As it turns out, I don’t think it matters for our 6-year-old. She instinctively understands what is going on, and although she may not have the vocabulary to explain it, she grasps that there is a cosmic conflict between good and evil brewing. And she grasps that eventually it’s going to lead up to a big showdown. In fact, every time a new character appears on screen, she will lean over to Melinda and whisper, “Is that a good guy or bad guy?” She wants to know right up front which side everyone’s on, whether she can trust them or malign them. The fact is, of course, you can’t always tell which characters are evil, especially at first…and especially just by looking at them. After all, Jar-Jar Binks is a pretty freaky looking dude! Truth be told, many of the characters end up having a little bit of sinister in them at some point, and most of the sinister ones end up having a small streak of purity somewhere. Regardless, there is much clarity, which makes it appealing.

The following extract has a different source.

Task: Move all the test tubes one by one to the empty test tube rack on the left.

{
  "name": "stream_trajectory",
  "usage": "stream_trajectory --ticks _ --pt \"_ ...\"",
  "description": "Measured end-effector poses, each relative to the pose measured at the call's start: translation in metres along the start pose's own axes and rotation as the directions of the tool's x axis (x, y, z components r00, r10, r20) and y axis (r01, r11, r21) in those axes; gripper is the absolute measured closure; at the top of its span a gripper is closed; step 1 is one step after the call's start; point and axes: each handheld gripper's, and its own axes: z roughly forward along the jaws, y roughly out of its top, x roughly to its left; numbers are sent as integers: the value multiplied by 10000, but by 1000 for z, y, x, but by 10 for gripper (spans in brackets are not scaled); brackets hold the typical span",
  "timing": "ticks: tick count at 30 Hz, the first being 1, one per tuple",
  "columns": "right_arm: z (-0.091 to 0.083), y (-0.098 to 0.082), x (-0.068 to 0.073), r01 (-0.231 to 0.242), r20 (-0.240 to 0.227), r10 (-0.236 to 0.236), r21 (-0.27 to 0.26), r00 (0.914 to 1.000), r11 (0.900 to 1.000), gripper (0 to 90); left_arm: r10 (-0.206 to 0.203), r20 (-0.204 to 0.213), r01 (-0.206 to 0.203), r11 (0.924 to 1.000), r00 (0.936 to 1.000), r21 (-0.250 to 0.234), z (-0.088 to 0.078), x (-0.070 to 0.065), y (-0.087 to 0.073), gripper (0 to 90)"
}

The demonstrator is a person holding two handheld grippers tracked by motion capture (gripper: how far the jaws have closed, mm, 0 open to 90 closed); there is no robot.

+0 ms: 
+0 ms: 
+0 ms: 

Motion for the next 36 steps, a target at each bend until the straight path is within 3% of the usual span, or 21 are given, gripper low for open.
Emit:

That’s what the whole saga is based on, anyway: a battle for the heart of a kingdom that is good, the stand against the creeping forces of evil and destruction.

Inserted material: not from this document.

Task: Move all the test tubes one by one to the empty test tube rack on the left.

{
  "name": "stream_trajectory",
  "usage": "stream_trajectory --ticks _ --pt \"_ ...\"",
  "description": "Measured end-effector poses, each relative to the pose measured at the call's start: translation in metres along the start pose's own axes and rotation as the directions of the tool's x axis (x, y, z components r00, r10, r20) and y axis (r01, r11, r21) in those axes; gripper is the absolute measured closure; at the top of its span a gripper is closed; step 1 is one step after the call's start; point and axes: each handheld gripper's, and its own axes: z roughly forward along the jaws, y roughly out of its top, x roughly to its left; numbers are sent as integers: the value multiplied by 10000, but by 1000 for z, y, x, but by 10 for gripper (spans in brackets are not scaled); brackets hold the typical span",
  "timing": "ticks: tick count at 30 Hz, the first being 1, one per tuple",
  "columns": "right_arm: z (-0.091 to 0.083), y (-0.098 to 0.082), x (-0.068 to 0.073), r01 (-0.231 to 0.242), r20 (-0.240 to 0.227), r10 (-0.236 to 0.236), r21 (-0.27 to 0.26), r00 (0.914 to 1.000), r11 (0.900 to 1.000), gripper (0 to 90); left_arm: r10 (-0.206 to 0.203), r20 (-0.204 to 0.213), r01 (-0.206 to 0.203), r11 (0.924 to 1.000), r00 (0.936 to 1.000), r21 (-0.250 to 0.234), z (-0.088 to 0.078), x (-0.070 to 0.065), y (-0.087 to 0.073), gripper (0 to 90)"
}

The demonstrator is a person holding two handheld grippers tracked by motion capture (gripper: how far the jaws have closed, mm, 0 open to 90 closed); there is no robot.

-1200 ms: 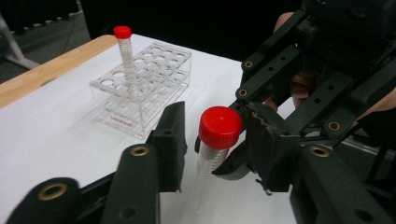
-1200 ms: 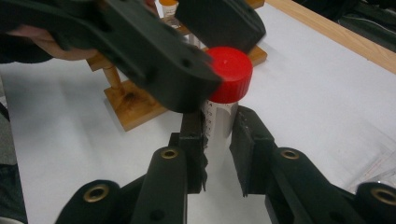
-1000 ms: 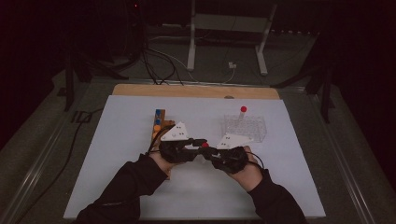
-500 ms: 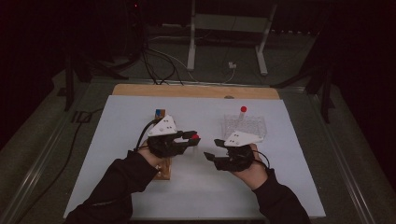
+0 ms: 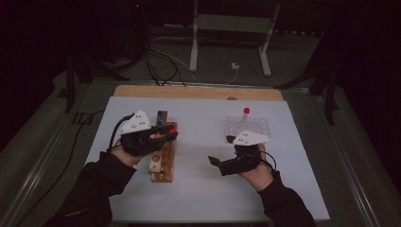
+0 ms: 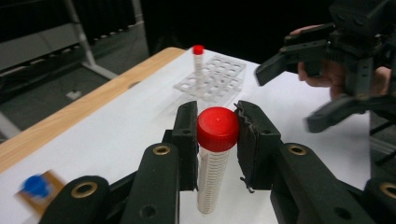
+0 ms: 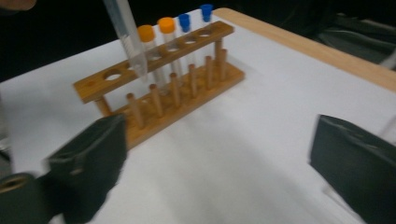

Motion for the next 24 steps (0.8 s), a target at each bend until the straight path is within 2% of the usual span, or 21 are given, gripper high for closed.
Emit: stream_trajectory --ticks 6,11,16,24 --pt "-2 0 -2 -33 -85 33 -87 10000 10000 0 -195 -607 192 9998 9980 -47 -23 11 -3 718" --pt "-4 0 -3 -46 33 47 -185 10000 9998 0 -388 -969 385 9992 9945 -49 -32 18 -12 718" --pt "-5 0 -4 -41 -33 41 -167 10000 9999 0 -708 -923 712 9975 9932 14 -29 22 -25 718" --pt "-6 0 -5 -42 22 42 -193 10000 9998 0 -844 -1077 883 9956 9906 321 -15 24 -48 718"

They didn’t have Star Wars—or anything like it, for that matter—but the disciples of Jesus were well-aware of the creeping forces of evil and destruction. They were aware of the fact that God’s good creation was afflicted with some dark corruption deep within, that God’s purposes of righteousness and love were constantly being thwarted by human selfishness and pride. Imagine how disappointing, then, it must have been when they hear Jesus explain through a parable that God’s own kingdom is going to be like a universe where, at least for the time-being, good and evil must coexist, where that dark corruption is somehow allowed to spread and intermingle amidst the growing goodness and joy!

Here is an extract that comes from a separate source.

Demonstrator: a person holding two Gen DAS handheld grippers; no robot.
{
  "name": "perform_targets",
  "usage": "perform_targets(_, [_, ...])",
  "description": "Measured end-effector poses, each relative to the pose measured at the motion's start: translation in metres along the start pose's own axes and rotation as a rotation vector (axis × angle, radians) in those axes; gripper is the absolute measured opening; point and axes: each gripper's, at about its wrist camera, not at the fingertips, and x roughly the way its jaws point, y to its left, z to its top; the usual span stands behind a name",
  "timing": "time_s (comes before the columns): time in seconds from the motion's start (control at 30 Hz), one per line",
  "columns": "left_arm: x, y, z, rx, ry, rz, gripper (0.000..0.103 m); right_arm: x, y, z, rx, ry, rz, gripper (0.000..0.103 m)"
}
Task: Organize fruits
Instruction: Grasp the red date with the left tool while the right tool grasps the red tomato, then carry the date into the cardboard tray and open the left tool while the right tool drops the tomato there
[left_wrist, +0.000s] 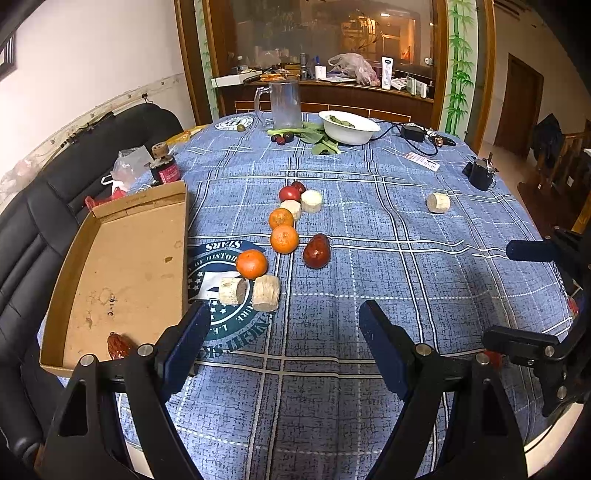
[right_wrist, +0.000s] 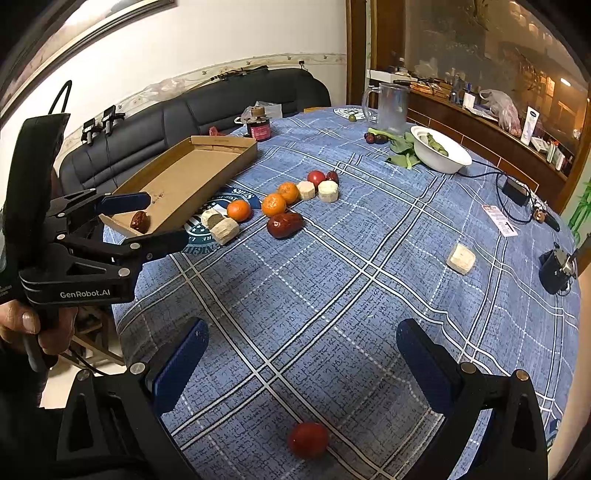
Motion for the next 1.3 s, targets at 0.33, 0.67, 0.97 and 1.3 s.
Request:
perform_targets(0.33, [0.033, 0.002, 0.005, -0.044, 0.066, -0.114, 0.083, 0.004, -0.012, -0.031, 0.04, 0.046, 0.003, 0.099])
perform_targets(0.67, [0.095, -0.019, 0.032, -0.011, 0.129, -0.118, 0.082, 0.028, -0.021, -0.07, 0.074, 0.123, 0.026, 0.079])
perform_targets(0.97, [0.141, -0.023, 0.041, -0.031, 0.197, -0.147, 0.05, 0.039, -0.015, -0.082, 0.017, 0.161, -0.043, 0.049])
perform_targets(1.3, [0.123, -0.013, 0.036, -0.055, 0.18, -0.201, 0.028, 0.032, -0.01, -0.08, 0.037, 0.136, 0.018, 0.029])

After all, it was so easy—or so they thought—just to lean over to each other as it all played out and whisper about who were the good guys and who were the bad guys. It was so uncomplicated to label who should be allowed to grow in the kingdom and then expel those who shouldn’t. However, Jesus’ foolishness is wiser than human wisdom. As much as the disciples would have liked to uproot the evil at once, as much as the disciples would have liked to go in with light sabers blazing, God has a purpose for letting it grow together for now, like weeds among the wheat.

"The Tares" Sir John Everett Millais (1864)
It occurs to me that this parable about the kingdom still plays out in so many ways today. Are we not like those slaves, running to the householder, who are first surprised by the presence of the weeds and then frustrated by the instruction not to pull them up? We look around at a world that has so much going for it, at a creation that is filled with beauty and goodness, and are perplexed by the ongoing existence of evildoing. Initially Jesus likely used this parable to address the disruptions of wickedness that often occur within the church communities. Sad to say, at any given time it’s usually pretty easy for people to look at their congregation and see so much potential if it weren’t for certain people, and especially if it weren’t for certain pastors!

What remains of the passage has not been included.